Оставивши давно уже Петербург, я воображала, что в последнее время жизнь революционеров должна быть ужасна. Дубровина, напротив, уверяла, что хотя действительно после каждого нового покушения становится на некоторое время трудновато, но буря проносится, и все вступает снова в обычную колею. "Теперь, - заключила она, - у нас совершенное затишье".
Вопросом далеко не последней важности являлось для меня также отсутствие паспорта. Но Дубровина утверждала, что это пустяки и что я прекрасно обойдусь без него.
Между
Немало мне пришлось пошататься по Петербургу, наведываясь к разным лицам, от которых я предполагала узнать что-нибудь об Ольге. Но все оказывалось напрасно.
Так прошло два дня. Я решительно не знала, что мне делать. Но Дубровина, хорошо знавшая нравы и обычаи радикальского мира, советовала не приходить в отчаяние и положиться на волю божью.
Дело в том, что все новости, даже самые незначительные, распространяются среди революционеров с поразительной быстротой. Поэтому Дубровина была уверена, что весть о моем приезде из Швейцарии немедленно разнесется повсюду и что, услышав об этом, Ольга догадается, от кого я приехала, и сама постарается найти меня.
Так и случилось.
На третий день моего приезда, после обеда, мы весело болтали о чем-то с Дубровиной и одной ее приятельницей, как вдруг дверь отворилась и на пороге показался "Факир" - тот самый, который из любознательности четыре раза чуть не отравился разными ядами, делая над собой опыты, - и таинственно произнес, обращаясь ко мне:
– Мне нужно с вами пройтись. Не доставите ли вы мне удовольствие быть вашим кавалером?
Произнесено это было с такой торжественной миной, что все мы покатились со смеху. Он же, преисполненный самой невозмутимой серьезности, спокойно застегивал свои перчатки. Его высокая, сухощавая фигура торчала прямо, как столб.

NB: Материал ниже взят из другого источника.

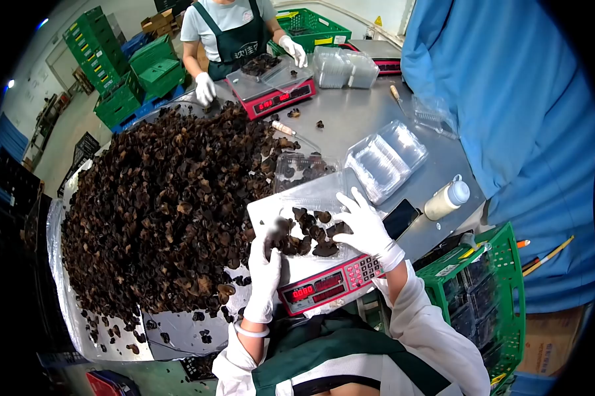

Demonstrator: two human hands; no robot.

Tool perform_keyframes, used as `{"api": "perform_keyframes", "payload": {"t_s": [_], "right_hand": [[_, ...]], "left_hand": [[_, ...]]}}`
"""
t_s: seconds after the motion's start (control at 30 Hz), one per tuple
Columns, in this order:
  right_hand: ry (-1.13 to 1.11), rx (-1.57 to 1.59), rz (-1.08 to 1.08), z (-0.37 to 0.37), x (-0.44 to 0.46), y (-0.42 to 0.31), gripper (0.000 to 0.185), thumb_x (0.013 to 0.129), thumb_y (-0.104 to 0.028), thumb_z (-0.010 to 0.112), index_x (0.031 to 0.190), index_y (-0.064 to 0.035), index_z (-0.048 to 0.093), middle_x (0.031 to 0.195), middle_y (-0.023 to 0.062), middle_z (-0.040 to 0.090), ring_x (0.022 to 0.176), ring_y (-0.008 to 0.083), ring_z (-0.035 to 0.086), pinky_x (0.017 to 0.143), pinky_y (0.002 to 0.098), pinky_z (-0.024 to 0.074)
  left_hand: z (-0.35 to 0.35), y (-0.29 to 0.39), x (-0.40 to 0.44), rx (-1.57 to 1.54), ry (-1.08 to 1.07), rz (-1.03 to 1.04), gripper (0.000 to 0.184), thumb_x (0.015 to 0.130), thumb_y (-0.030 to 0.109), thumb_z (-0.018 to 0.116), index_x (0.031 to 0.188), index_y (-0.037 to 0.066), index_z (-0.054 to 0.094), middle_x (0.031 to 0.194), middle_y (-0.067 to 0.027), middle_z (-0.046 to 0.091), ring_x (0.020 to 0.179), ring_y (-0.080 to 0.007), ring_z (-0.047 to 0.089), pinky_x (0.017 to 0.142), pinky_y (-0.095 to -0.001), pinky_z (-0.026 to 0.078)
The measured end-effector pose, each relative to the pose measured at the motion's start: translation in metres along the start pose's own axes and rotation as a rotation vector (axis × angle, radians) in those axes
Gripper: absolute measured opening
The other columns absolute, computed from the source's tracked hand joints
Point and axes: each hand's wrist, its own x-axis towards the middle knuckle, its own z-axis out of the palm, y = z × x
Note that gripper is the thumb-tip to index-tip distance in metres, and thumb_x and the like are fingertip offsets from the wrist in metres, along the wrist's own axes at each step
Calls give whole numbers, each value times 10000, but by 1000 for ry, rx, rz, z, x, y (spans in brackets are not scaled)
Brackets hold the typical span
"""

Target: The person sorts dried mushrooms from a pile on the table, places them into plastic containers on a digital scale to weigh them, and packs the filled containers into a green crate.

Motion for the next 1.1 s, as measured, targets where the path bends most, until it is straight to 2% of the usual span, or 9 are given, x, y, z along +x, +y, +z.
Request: {"api": "perform_keyframes", "payload": {"t_s": [0.13,0.17,0.23,0.3,0.47,0.6,0.8,0.9,1.1], "right_hand": [[-79,-66,-94,0,-10,-11,288,718,-285,728,901,-71,668,1389,132,447,1318,391,337,1049,461,344],[-91,-60,-116,1,-12,-10,288,718,-285,728,901,-71,668,1389,132,447,1318,391,337,1049,461,344],[41,14,-97,1,-13,-10,220,710,-231,738,800,-59,634,1288,141,539,1283,378,396,1030,452,363],[140,170,-53,-1,-11,-13,174,705,-153,737,757,-48,609,1179,139,609,1237,364,457,1019,435,373],[174,277,24,1,-9,-17,142,700,-63,712,804,-34,619,1145,136,625,1216,338,491,1009,418,380],[208,178,19,5,-4,-25,358,688,-93,730,1037,-65,653,1186,138,607,1211,351,491,1008,419,401],[65,-166,-7,-7,-12,-26,432,637,-152,773,1050,-126,647,1292,136,536,1218,392,468,976,429,425],[30,-281,-7,-2,-18,-20,454,598,-183,789,1026,-135,648,1319,124,514,1229,391,458,944,425,442],[230,-270,-30,1,-21,-34,274,637,-110,746,883,-71,631,1213,108,591,1186,358,509,921,416,449]], "left_hand": [[-1,16,-27,61,22,-17,507,835,-67,514,1332,4,446,1264,-124,524,1137,-204,534,981,-309,419],[-1,14,-35,-111,21,-164,499,835,-22,569,1320,5,456,1237,-126,535,1122,-216,541,981,-319,419],[-9,20,-53,265,-19,10,468,836,19,607,1287,2,483,1234,-142,527,1141,-241,528,992,-340,411],[-11,15,-76,246,31,106,422,840,45,621,1246,-2,516,1238,-154,516,1164,-250,511,1000,-353,403],[-48,20,-126,237,-183,-4,309,855,103,623,1161,62,609,1154,-129,605,1090,-276,567,944,-351,445],[-93,2,-157,293,-36,-200,191,858,188,630,980,50,681,945,-117,675,914,-279,637,827,-350,496],[-154,2,-177,346,281,-262,164,845,58,613,993,8,661,926,-123,668,868,-228,638,796,-318,490],[-168,-24,-186,165,320,-397,169,859,40,596,1009,-16,648,954,-115,665,905,-207,628,839,-304,473],[-165,2,-162,166,178,-280,188,847,40,606,1022,-3,657,944,-111,663,902,-191,630,821,-284,480]]}}
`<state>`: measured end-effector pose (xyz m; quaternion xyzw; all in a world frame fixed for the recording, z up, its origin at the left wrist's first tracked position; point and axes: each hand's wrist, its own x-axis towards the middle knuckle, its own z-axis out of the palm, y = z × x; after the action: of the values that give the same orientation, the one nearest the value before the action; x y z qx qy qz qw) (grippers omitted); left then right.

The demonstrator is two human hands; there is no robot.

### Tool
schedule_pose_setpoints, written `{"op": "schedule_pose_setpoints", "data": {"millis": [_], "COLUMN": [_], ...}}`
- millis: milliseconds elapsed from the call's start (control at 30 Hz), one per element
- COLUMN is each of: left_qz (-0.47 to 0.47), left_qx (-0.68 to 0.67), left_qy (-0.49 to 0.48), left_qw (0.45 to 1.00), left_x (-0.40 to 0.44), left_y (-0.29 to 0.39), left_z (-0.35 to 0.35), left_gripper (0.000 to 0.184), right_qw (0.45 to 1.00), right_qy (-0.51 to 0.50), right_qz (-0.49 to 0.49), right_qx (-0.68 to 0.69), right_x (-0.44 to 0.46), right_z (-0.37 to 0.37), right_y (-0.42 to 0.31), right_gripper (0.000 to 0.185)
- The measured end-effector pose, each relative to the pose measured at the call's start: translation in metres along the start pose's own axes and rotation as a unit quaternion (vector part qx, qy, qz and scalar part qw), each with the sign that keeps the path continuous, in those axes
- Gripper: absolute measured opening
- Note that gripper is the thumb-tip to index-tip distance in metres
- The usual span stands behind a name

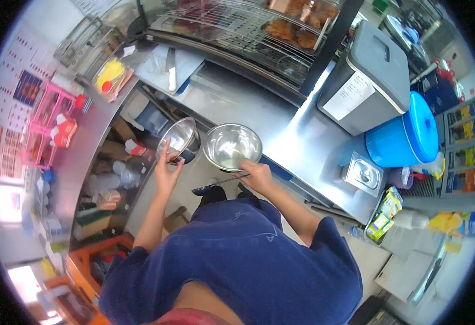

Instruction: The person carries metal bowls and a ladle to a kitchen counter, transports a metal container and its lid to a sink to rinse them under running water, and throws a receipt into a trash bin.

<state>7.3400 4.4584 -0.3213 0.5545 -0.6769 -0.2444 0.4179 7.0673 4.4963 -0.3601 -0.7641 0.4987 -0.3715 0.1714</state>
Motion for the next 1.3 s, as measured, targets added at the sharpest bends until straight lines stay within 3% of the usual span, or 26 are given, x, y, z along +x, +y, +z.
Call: {"op": "schedule_pose_setpoints", "data": {"millis": [200, 300, 433, 567, 867, 1067, 1167, 1300], "left_qz": [0.108, 0.218, 0.345, 0.377, 0.392, 0.377, 0.388, 0.396], "left_qx": [-0.015, -0.031, -0.056, -0.079, -0.095, -0.074, -0.078, -0.06], "left_qy": [-0.179, -0.265, -0.324, -0.377, -0.398, -0.409, -0.373, -0.269], "left_qw": [0.978, 0.939, 0.879, 0.842, 0.824, 0.828, 0.839, 0.876], "left_x": [0.074, 0.091, 0.093, 0.079, 0.054, 0.048, 0.05, 0.038], "left_y": [0.004, 0.005, 0.016, 0.028, 0.056, 0.068, 0.074, 0.079], "left_z": [0.021, 0.056, 0.112, 0.159, 0.231, 0.266, 0.267, 0.251], "left_gripper": [0.064, 0.062, 0.059, 0.061, 0.066, 0.067, 0.065, 0.055], "right_qw": [0.977, 0.939, 0.904, 0.891, 0.881, 0.89, 0.86, 0.776], "right_qy": [0.11, 0.173, 0.243, 0.198, 0.106, 0.171, 0.267, 0.354], "right_qz": [0.172, 0.252, 0.272, 0.288, 0.313, 0.283, 0.299, 0.462], "right_qx": [-0.063, -0.157, -0.222, -0.291, -0.339, -0.314, -0.315, -0.243], "right_x": [-0.019, -0.036, -0.072, -0.108, -0.157, -0.15, -0.152, -0.141], "right_z": [-0.012, -0.019, -0.027, -0.045, -0.083, -0.123, -0.122, -0.134], "right_y": [-0.019, -0.022, -0.008, 0.001, 0.067, 0.066, 0.06, 0.041], "right_gripper": [0.024, 0.024, 0.025, 0.023, 0.03, 0.046, 0.048, 0.044]}}
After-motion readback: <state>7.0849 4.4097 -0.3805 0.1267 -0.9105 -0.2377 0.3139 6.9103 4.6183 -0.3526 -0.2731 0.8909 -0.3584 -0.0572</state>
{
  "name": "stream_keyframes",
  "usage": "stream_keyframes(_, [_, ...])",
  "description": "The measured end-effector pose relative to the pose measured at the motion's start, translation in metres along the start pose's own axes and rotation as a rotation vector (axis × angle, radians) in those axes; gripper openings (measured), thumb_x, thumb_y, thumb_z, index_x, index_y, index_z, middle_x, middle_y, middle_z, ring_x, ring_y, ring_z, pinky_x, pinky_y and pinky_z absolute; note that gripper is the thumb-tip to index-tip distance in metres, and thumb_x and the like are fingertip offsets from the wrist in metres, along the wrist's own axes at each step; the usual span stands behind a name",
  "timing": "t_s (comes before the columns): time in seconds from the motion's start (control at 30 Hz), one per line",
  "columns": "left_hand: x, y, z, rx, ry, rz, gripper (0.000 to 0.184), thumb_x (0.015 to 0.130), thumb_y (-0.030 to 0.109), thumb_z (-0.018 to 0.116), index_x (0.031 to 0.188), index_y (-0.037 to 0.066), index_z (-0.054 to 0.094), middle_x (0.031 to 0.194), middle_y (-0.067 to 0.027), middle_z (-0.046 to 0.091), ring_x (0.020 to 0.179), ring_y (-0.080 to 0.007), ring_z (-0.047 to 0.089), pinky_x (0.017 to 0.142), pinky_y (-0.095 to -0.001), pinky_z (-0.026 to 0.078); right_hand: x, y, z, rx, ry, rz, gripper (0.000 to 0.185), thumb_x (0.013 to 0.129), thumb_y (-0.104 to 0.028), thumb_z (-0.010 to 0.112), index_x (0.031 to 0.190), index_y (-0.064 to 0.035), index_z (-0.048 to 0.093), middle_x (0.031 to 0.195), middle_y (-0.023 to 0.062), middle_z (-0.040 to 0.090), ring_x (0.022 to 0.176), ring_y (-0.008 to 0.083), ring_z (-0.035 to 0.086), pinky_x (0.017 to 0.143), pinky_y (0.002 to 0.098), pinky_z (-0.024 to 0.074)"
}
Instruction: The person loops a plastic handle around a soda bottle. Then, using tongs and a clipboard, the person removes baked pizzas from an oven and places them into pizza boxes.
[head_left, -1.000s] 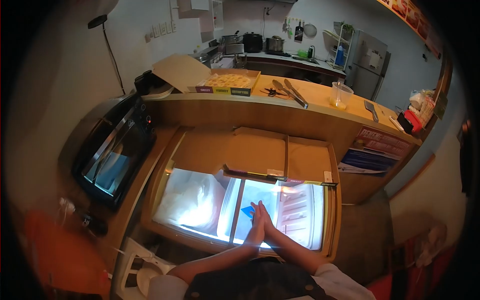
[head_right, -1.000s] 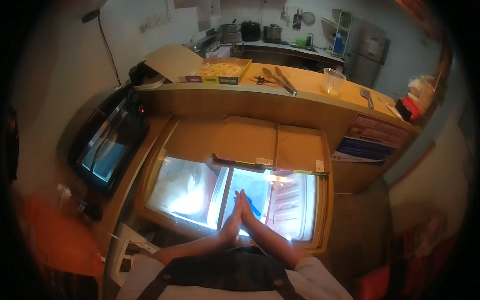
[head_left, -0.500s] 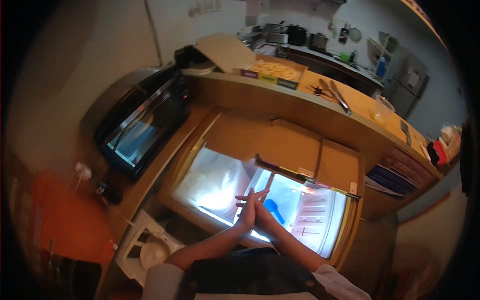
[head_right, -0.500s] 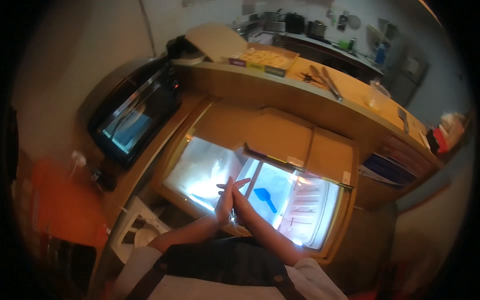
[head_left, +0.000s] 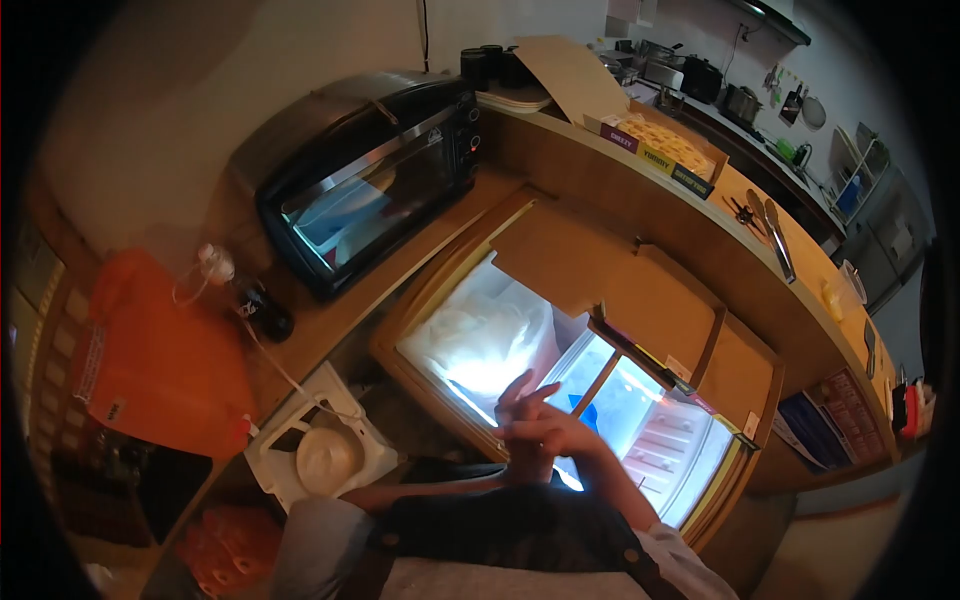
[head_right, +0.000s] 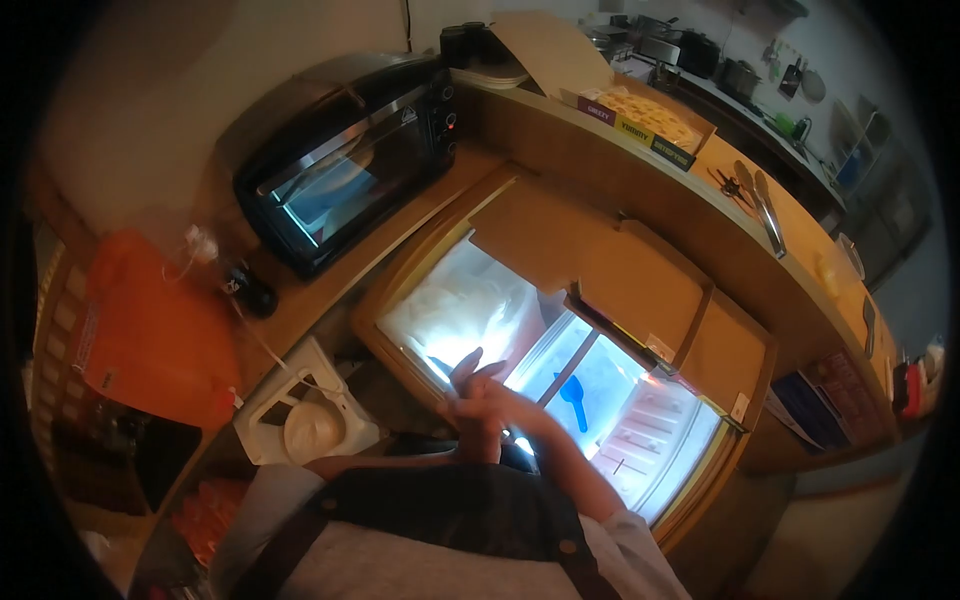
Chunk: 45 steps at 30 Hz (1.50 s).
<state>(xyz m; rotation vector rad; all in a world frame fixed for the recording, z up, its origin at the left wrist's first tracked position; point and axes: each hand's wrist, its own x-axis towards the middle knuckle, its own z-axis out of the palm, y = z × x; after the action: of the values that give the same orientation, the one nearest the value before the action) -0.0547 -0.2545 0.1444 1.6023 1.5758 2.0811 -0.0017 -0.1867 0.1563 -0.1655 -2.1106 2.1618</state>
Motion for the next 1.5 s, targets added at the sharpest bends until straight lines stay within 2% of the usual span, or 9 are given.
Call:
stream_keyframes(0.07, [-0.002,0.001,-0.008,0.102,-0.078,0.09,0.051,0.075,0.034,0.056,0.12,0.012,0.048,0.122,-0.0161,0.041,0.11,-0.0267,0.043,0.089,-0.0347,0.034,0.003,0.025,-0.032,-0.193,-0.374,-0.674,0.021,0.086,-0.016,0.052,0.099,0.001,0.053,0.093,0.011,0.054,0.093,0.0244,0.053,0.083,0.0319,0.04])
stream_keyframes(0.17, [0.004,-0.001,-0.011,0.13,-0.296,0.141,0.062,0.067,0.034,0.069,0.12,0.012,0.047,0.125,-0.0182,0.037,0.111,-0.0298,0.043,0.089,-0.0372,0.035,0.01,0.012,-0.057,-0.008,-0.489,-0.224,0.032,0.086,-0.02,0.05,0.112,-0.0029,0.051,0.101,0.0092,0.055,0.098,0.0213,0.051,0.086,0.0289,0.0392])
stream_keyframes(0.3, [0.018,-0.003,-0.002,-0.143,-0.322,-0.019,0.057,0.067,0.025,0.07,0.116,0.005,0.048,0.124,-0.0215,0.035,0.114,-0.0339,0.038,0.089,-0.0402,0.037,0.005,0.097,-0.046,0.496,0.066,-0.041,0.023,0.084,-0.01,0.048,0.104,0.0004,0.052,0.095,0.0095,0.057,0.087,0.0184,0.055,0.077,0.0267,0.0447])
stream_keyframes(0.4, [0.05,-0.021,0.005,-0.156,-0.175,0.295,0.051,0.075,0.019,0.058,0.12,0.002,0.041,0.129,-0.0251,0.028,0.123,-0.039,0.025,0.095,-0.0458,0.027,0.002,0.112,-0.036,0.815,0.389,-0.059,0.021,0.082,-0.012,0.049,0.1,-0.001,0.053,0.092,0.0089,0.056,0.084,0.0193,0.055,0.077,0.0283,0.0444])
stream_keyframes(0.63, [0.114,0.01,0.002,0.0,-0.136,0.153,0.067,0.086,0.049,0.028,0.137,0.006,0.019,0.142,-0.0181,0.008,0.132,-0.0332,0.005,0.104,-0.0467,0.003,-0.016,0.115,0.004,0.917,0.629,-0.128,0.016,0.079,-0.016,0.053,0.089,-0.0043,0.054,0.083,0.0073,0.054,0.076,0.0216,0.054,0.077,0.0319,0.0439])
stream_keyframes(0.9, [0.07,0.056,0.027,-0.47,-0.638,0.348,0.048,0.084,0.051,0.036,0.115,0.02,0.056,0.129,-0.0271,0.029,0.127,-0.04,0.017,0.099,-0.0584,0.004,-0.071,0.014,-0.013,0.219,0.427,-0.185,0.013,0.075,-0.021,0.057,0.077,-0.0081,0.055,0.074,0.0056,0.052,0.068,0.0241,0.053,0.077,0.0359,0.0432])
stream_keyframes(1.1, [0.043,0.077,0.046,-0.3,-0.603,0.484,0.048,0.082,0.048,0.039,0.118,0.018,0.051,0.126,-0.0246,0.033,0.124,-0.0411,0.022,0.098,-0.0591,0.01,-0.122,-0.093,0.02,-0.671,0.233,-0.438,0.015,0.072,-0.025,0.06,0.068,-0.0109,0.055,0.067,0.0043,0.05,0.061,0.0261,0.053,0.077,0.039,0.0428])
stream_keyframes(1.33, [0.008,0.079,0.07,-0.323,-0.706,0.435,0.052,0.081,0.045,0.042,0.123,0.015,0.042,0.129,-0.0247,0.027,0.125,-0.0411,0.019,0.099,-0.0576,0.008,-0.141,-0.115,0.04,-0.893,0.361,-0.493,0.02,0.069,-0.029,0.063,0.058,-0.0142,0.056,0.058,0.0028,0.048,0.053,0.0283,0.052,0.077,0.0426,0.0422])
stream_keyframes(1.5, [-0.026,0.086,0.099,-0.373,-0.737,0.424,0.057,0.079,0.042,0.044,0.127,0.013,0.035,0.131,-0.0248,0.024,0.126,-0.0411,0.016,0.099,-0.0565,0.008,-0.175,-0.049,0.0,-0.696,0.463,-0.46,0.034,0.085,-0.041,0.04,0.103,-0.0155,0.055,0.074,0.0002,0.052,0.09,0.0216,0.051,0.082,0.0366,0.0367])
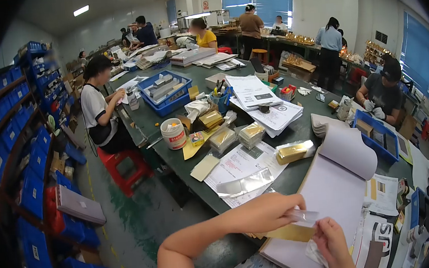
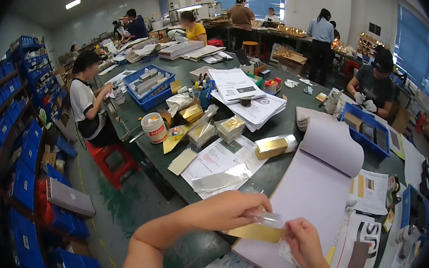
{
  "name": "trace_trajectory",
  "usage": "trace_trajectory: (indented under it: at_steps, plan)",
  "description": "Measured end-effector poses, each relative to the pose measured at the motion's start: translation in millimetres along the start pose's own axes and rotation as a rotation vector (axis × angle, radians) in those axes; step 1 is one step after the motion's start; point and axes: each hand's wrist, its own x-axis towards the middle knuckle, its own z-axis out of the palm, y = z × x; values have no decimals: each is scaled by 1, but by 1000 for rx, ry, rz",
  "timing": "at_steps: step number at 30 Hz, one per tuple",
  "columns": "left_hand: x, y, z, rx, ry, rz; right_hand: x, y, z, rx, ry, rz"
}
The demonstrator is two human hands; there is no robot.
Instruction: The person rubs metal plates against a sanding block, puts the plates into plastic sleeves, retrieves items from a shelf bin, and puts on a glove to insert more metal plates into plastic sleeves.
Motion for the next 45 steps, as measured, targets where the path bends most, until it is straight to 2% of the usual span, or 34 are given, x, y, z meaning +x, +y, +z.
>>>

Сопровождаемая всеобщим хохотом, я поднялась с места и взяла его под руку, показывая, как я буду изображать из себя светскую даму, идя с ним по улице. Факир даже не улыбнулся. По-прежнему важный, с своей лысой головой, откинутой немного назад, с безбровым лбом бронзового цвета и крайне худощавой физиономией, он напоминал не то рыцаря Печального Образа, не то какого-нибудь индийского идола.
Не было никакой надобности сообщать мне, куда мы идем. Я знала, что Факир приятель Ольги и Николая, который любил его за решительный характер, хотя немало подтрунивал над его пристрастием ко всякого рода конспирациям. Пройдя шагов около двухсот под руку, мы взяли извозчика на Пески. Путь предстоял неблизкий. К тому же лошаденка везла нас кое-как, и мне казалось, что мы никогда не доедем.
– Как это далеко, однако, - обратилась я к своему спутнику.
– Да, - согласился он, - и притом заметьте, что теперь мы двигаемся в направлении, противоположном цели нашей поездки.
Я возмутилась не на шутку против такой траты времени, заявляя, что хочу ехать прямо к Ольге; но мой путеводитель был неумолим.
Приехав на Пески, мы снова прошлись немного пешком, после чего взяли другого извозчика, который повез нас к Технологическому институту.
Едва успели мы сойти, как нашего извозчика взял какой-то офицер, - обстоятельство, сильно обеспокоившее моего кавалера. На тротуаре стояло двое детей-нищих, мальчик и девочка, лет восьми. Ребятишки были такие хорошенькие, что я невольно остановилась перед ними.